Les White Lies, je les aime bien. Ils font un peu petits branleurs, enfin surtout Mc Veight, le chanteur et guitariste, mais on sent que derrière leur air cool de rejetons de la post new wave ils en ont quand même dans le froc. Certes, par rapport à Editors ou Interpol, ils sont apparus tardivement, mais leur premier opus, "To lose my life…", était si réussi qu’on savait qu’on avait pas affaire à des manchots. Paraîtrait même qu’ils en ont vendu 900000 exemplaires, ce qui est un exploit conséquent par les temps qui courent. Bref, à mon avis, ils savent se prendre au sérieux juste quand il le faut : au studio ou sur scène.
"Big TV" n’est que leur troisième album mais il aurait pu être… Je ne sais pas, disons le sixième. C’est à la fois un compliment et une critique. Compliment parce qu’avoir un tel recul sur son travail en seulement quatre ans prouve qu’on a retenu les leçons de ses expériences passées. C’est sans doute pour cette raison que la grandiloquence qui émanait de "Ritual", qui pouvait laisser craindre que le groupe aie l’intention de marcher sur les pas de Muse ou des Killers en se transformant en bêtes de foire du rock stadium, semble cette fois être restée au vestiaire. Si les White Lies ont clairement fait preuve d’ambition avec "Ritual", ils ont donc suffisamment de jugeote pour ne pas donner dans la surenchère avec "Big TV". La voix reste bien présente (un peu trop d’ailleurs sur "Be your man"), mais au niveau du mixage, les compos n’ont plus cette volonté de vous écraser par leur puissance. Autre élément notable qui contribue à cette volonté affichée de simplification : beaucoup moins de boucles additionnelles, d’effets sophistiqués. Qui dit machine arrière dit plus tellement de machines, justement, et c’est le quatuor classique basse / batterie / guitare / synthé qui reprend les commandes du navire. Un retour aux fondamentaux qui donne de très bons résultats sur le morceau d’intro, "Big TV" (qui peut s’apparenter à du White Lies pur jus), ou sur les très efficaces "There goes our love again", "Mother tongue", "Be your man" et "Goldmine". Des titres entraînants, rythmés, dont les mélodies ou le chant produisent sans problème l’effet attendu : assurer un disque tout ce qu’il y a de plus honnête, avec son lot de refrains qui vous scotcheront pendant un moment par leur qualité. Les meilleurs titres se trouvent sans hésitation parmi ceux que je viens de citer.
Mais c’est aussi une critique parce que le "playback" opéré par le groupe a son revers : il vous donnera l’impression quelque peu désagréable que les trois anglais se reposent sur leurs lauriers et qu’il n’y a pas eu du tout d’évolution par rapport aux albums précédents.
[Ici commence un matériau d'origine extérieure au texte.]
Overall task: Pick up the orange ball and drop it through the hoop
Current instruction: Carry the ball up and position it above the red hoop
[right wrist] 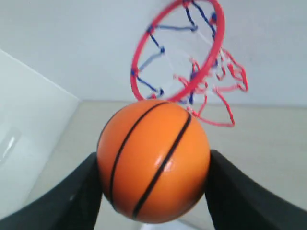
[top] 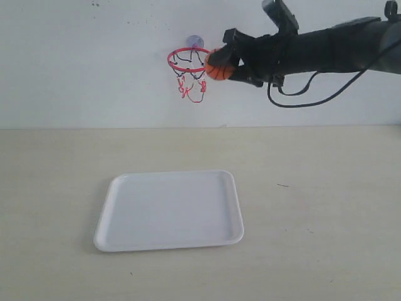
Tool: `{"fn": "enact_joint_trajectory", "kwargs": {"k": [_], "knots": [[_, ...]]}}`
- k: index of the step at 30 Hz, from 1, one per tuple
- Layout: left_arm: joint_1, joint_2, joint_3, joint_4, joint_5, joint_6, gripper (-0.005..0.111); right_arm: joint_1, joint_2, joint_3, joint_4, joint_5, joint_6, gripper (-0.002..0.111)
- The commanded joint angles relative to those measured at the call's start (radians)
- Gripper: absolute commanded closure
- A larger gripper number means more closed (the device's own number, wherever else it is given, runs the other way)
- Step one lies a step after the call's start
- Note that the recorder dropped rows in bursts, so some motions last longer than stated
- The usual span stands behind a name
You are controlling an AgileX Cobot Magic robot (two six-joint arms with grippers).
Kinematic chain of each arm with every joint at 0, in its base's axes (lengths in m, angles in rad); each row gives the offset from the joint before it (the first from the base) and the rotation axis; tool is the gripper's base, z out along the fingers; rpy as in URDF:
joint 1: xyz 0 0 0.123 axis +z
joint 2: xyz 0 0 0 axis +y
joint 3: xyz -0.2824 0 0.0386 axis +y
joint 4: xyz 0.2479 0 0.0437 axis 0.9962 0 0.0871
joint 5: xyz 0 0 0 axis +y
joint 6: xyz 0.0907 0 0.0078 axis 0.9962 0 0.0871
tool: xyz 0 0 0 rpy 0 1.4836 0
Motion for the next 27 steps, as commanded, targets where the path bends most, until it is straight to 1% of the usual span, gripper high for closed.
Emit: {"fn": "enact_joint_trajectory", "kwargs": {"k": [1, 3, 6, 9, 11, 17, 24, 26, 27], "knots": [[-0.006, -0.003, 0.004, 0.001, -0.008, -0.003, 0.103, 0.019, -0.009, -0.062, 0.141, -0.128, -0.104, 0.108], [-0.006, -0.003, 0.004, 0.001, -0.008, -0.003, 0.103, 0.019, 0.026, -0.134, 0.159, -0.130, -0.074, 0.108], [-0.006, -0.003, 0.004, 0.001, -0.008, -0.003, 0.103, 0.031, 0.117, -0.280, 0.208, -0.073, -0.009, 0.108], [-0.006, -0.003, 0.004, 0.001, -0.008, -0.003, 0.103, 0.067, 0.176, -0.375, 0.208, -0.106, 0.006, 0.108], [-0.006, -0.003, 0.004, 0.001, -0.008, -0.003, 0.103, 0.089, 0.195, -0.397, 0.208, -0.138, 0.006, 0.108], [-0.006, -0.003, 0.004, 0.001, -0.008, -0.003, 0.103, 0.108, 0.199, -0.402, 0.188, -0.198, -0.015, 0.108], [-0.006, -0.003, 0.004, 0.001, -0.008, -0.003, 0.103, 0.115, 0.199, -0.402, 0.181, -0.216, -0.028, 0.108], [-0.006, -0.003, 0.004, 0.001, -0.008, -0.003, 0.103, 0.115, 0.199, -0.402, 0.181, -0.216, -0.022, 0.107], [-0.006, -0.003, 0.004, 0.001, -0.008, -0.003, 0.103, 0.115, 0.199, -0.402, 0.181, -0.216, -0.022, 0.104]]}}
A l’écoute de "Big TV", on s’aperçoit bien qu’il est moins sombre que ses prédécesseurs, plus pop, mais il serait exagéré de conclure à une véritable progression. Si j’étais un peu taquin, je dirais que le changement le plus notable, c’est que le bassiste n’a plus rasé sa barbe depuis six mois. L’ensemble est donc d’une qualité suffisante pour emporter l’adhésion, mais il ne vous fera pas non plus sauter au plafond. Rien de très excitant, surtout, sur les trois morceaux lents de l’album, qui à mon sens sont tous assez moyens, ce qui est légèrement inquiétant. Enfin, disons que "Change" passe encore, mais l’enchaînement "Tricky to love" / "Heaven wait" est un calvaire, d’autant qu’ils sont placés en fin de tracklisting. La mayonnaise ne prend absolument pas : le groupe mise tout sur la voix caverneuse de son chanteur et les instruments assurent le minimum syndical. Dans le même genre, on est loin des claques que furent "E.S.T." ou "Turn the bells".
Si j’ajoute à cela que les deux interludes musicaux ("Space I" / "Space II") sont totalement inutiles, vous allez commencer à vous demander ce qui justifie une appréciation positive. Finalement, c’est assez simple : tout ce qui est réussi sur ce disque est vraiment réussi, et la proportion est bien supérieure à tout ce qui est foiré. On est loin du chef d’œuvre de l’année, et "Big TV" est assurément moins bon que "To lose my life…" et "Ritual", mais il reste solide. Si le prochain est du même acabit, je serai sans doute moins indulgent.